Glass of Mito Umeshu with fresh green plums in a basket.Traditional Mito Umeshu served with fresh green plums, showcasing Japan’s famous plum wine and fruit pairing.

Mito is a city with a genuinely distinctive food identity. Natto from Mito is arguably the most famous fermented food in Japan. Stamina ramen from Hitachinaka is a beloved local bowl built around ankake sauce and liver. Ibaraki melon leads Japan in production volume and quality.

Umeshu fits naturally into that culture of serious, sometimes overlooked food. Mito does not broadcast itself. It lets its products make the case quietly. The plum liqueur from Kairakuen is known to specialists and enthusiasts, but it has not achieved the mass marketing that some regional products receive. That relative obscurity is partly what makes finding a good bottle feel like a small discovery.
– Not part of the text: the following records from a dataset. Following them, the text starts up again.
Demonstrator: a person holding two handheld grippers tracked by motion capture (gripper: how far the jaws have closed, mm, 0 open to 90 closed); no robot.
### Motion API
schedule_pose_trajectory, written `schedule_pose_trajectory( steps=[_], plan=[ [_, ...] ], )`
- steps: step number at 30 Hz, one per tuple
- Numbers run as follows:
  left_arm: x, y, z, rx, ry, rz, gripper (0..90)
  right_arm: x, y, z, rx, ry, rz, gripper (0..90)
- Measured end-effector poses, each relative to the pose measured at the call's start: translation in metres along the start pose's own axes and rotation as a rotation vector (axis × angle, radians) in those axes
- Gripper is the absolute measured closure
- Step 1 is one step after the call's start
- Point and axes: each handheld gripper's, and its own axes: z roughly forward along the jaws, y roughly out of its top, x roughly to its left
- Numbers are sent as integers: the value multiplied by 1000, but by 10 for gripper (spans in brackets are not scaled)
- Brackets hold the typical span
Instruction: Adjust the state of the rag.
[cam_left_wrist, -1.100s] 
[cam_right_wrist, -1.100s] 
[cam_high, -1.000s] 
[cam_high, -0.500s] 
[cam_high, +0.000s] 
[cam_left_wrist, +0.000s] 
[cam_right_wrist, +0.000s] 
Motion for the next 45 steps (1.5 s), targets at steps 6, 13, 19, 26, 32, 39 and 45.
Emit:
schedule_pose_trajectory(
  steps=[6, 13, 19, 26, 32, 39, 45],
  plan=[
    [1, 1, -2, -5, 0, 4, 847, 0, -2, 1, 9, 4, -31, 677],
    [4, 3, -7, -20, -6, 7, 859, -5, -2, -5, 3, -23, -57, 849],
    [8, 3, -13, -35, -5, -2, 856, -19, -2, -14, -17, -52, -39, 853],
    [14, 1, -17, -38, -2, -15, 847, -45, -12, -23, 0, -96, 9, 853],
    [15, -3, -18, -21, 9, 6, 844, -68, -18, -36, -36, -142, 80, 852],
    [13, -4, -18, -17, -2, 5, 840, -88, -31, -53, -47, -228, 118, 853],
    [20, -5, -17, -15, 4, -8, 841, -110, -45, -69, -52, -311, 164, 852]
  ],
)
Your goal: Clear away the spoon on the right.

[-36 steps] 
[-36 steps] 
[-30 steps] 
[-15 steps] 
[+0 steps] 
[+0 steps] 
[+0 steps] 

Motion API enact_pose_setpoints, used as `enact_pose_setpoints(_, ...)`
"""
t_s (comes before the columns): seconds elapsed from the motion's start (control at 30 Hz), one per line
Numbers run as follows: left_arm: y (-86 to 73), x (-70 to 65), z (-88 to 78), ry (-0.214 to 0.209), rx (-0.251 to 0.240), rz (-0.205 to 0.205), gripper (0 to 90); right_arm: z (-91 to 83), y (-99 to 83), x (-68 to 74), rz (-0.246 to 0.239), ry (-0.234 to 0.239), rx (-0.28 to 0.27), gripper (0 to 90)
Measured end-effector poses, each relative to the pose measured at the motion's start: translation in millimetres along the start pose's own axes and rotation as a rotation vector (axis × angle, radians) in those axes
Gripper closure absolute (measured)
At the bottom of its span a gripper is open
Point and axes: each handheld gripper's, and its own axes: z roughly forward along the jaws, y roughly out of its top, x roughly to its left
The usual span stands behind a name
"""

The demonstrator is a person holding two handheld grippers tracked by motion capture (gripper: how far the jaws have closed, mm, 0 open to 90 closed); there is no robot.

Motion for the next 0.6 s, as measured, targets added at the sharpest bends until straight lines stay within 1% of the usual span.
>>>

The ume fruit itself also produces other products in Ibaraki beyond umeshu. Umeboshi made from local plums appear throughout the region, and the same fresh-brewed plum flavor that defines Kairakuen umeshu shows up in sweets and seasonal snacks sold near the garden. The connection between the garden, the fruit, and the liqueur is immediate and visible in Mito in a way that feels genuine rather than manufactured.

How to Drink and Where to Buy

 Traditional plum wine served in glasses with ice.Enjoying Mito Umeshu, a popular Japanese plum wine, with friends over drinks and pizza.

Mito no Kairakuen is available at souvenir shops near Kairakuen garden, at shops in Mito Station, and at various department stores and specialty liquor retailers in the Kanto region. During the Plum Blossom Festival, both versions are available for tasting and direct purchase at the festival grounds.

Outside Japan, the brand has distribution through specialist Japanese food and drink importers in the United States and parts of Southeast Asia. The five-year aged version in particular appears in Japanese grocery stores and izakaya in major cities internationally.

Chilled over ice is the easiest entry point. The standard version works well in a long drink with still or sparkling water and a slice of lemon. The aged version deserves more attention. Treat it like a digestif. A small pour, room temperature or lightly chilled, at the end of a meal. The honey and brandy notes come through more clearly without ice diluting the texture.

If you visit Mito during the plum blossom season, tasting umeshu in the garden itself is a genuinely memorable experience. The scent of blossoms in the air, the pale February light, and a warm cup of plum liqueur connect directly to the history that Nariaki built into every tree he planted there.